Она молчит и улыбается мне. У нее в углах губ веселые морщинки и розоватое пятно родинки в уголке глаза.

Как я люблю эту родинку, эти глаза, эти светлые яркие волосы, как я люблю эту женщину, ее — мою любимую, имя которой я почему-то не знаю.

Но я узнаю, я угадаю ее имя, и тогда… тогда…

Пришел я в себя в палате городской больницы. Был поздний вечер. Горела обернутая газетой тусклая лампочка.

От старухи сиделки узнал, что меня подобрали на улице три недели назад. Брюшной тиф. Врачи думали, что я не выживу. В бреду, по словам старухи, я разговаривал с какой-то женщиной, рассказывал свою жизнь, плакал, смеялся.

«Как я ее называл?» — спросил я сиделку.

«Не помню, миленький, — отвечала она, — может, и называл по имени, но не запомнила я. Любишь ты ее, как душу, через это и живой теперь…»

Ночью, когда больница затихла, я поднялся с койки. Коленка стучала о коленку.

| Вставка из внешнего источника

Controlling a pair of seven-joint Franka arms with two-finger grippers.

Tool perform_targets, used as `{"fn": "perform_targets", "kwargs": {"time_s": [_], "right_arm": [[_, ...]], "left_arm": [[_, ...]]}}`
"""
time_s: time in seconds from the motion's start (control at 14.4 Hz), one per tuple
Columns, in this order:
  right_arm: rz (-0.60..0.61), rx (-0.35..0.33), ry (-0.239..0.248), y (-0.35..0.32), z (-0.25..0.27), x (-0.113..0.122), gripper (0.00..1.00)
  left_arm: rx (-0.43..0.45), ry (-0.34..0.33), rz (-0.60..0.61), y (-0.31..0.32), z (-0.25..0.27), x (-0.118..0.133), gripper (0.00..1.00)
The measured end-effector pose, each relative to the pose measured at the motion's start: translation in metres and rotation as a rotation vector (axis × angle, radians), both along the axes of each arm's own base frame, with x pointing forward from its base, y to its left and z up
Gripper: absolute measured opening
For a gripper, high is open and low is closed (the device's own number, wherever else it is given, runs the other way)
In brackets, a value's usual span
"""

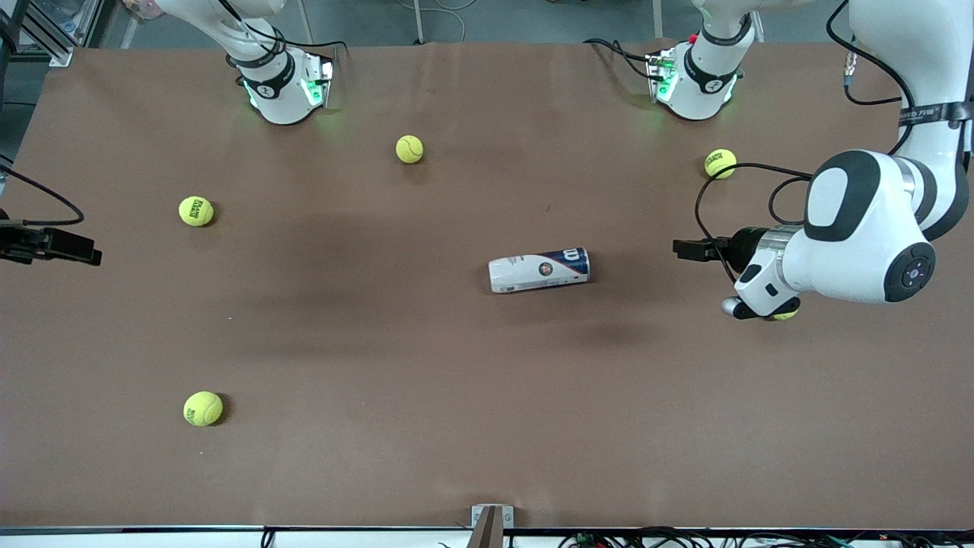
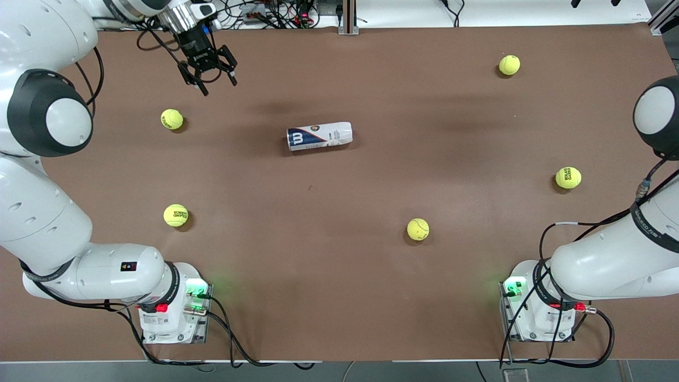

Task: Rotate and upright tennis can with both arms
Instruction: 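Reach the left gripper to the can's base and grasp it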

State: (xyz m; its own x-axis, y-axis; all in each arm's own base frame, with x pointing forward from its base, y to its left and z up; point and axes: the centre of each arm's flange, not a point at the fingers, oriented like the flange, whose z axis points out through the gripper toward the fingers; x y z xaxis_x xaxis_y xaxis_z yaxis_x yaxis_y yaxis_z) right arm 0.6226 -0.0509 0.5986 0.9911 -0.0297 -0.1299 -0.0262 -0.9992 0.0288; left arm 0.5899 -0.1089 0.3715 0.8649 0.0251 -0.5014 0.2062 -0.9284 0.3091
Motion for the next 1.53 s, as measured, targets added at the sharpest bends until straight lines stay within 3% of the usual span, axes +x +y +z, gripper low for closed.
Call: {"fn": "perform_targets", "kwargs": {"time_s": [0.35, 0.77, 1.11, 1.46, 1.53], "right_arm": [[-0.001, 0.011, -0.005, -0.001, 0.018, -0.034, 1.00], [0.003, 0.024, -0.026, 0.000, 0.029, -0.075, 1.00], [0.022, 0.028, -0.047, 0.010, 0.042, -0.097, 1.00], [0.021, 0.029, -0.065, 0.009, 0.047, -0.104, 1.00], [0.021, 0.028, -0.068, 0.009, 0.047, -0.103, 1.00]], "left_arm": [[-0.321, 0.012, 0.148, -0.003, -0.066, -0.026, 1.00], [-0.606, -0.124, 0.347, -0.007, -0.160, -0.082, 1.00], [-0.719, -0.225, 0.444, -0.028, -0.221, -0.100, 1.00], [-0.744, -0.270, 0.477, -0.082, -0.245, -0.106, 1.00], [-0.749, -0.276, 0.477, -0.089, -0.244, -0.102, 0.96]]}}
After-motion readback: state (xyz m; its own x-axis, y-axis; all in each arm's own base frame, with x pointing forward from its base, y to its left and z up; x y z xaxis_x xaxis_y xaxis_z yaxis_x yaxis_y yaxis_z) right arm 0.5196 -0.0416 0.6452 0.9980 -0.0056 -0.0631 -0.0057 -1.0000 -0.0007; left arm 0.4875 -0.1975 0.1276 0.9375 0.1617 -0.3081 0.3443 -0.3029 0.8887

Голова кружилась. Кое-как задрапировав одеялом казенные кальсоны, в растоптанных войлочных туфлях пошел отыскивать выход. У дверей меня поймала сиделка. Я был так беспомощен, что, запротестуй она, я бы не смог оказать сопротивление.

«К ней идешь?» — спросила старуха.

Я молчал.

«Погоди, дурной». Она проверила замок на двери и ушла.

Я думал — за врачом. Но старуха вернулась, принесла какие-то опорки и байковый халат.

«После возвернешь, — сказала она, — все возвернешь, а то меня тут подчистую разбумажат».

Помогла мне одеться и открыла дверь. Так, серой байковой тенью, держась за стены домов и задыхаясь от слабости, я шел. Куда? В общежитие. Искать Нину Михайловну.

Без нее моя любовь была немая.

Уже светало, когда я вскарабкался по крыльцу и постучал в комнату ее дядюшки.

«Кто?» — спросил из-за двери, и я узнал голос Нины Михайловны.

Я назвался. Дверь распахнулась. Я упал в темноту, в объятия Нины Михайловны.

«Василий Васильевич, Васенька, живой», — повторяла Нина Михайловна и вдруг заплакала.

Я тоже плакал от слабости и не мог выговорить ни слова. Дядюшка зажег свечу. Нина Михайловна вскрикнула и отшатнулась от меня.

«Халат на мне, — забормотал я. — Простите, я в больничном».

«При чем тут халат? Судя по вашей бороде, господин Бучинский, вы давно не любовались на себя в зеркало». Дядюшка подтолкнул меня к разбитому трюмо и поднял свечу.

Бородатый скелет в сером балахоне таращился на меня из зеркала. Почему-то больше всего меня поразили огромные мои оттопыренные уши.

Потом за столом я жадно ел, а Нина Михайловна сидела напротив и торопливо рассказывала, как она перепугалась, когда я внезапно исчез, что думала и гадала о моем исчезновении, сколько слез пролила в отчаянные минуты и как не переставала надеяться.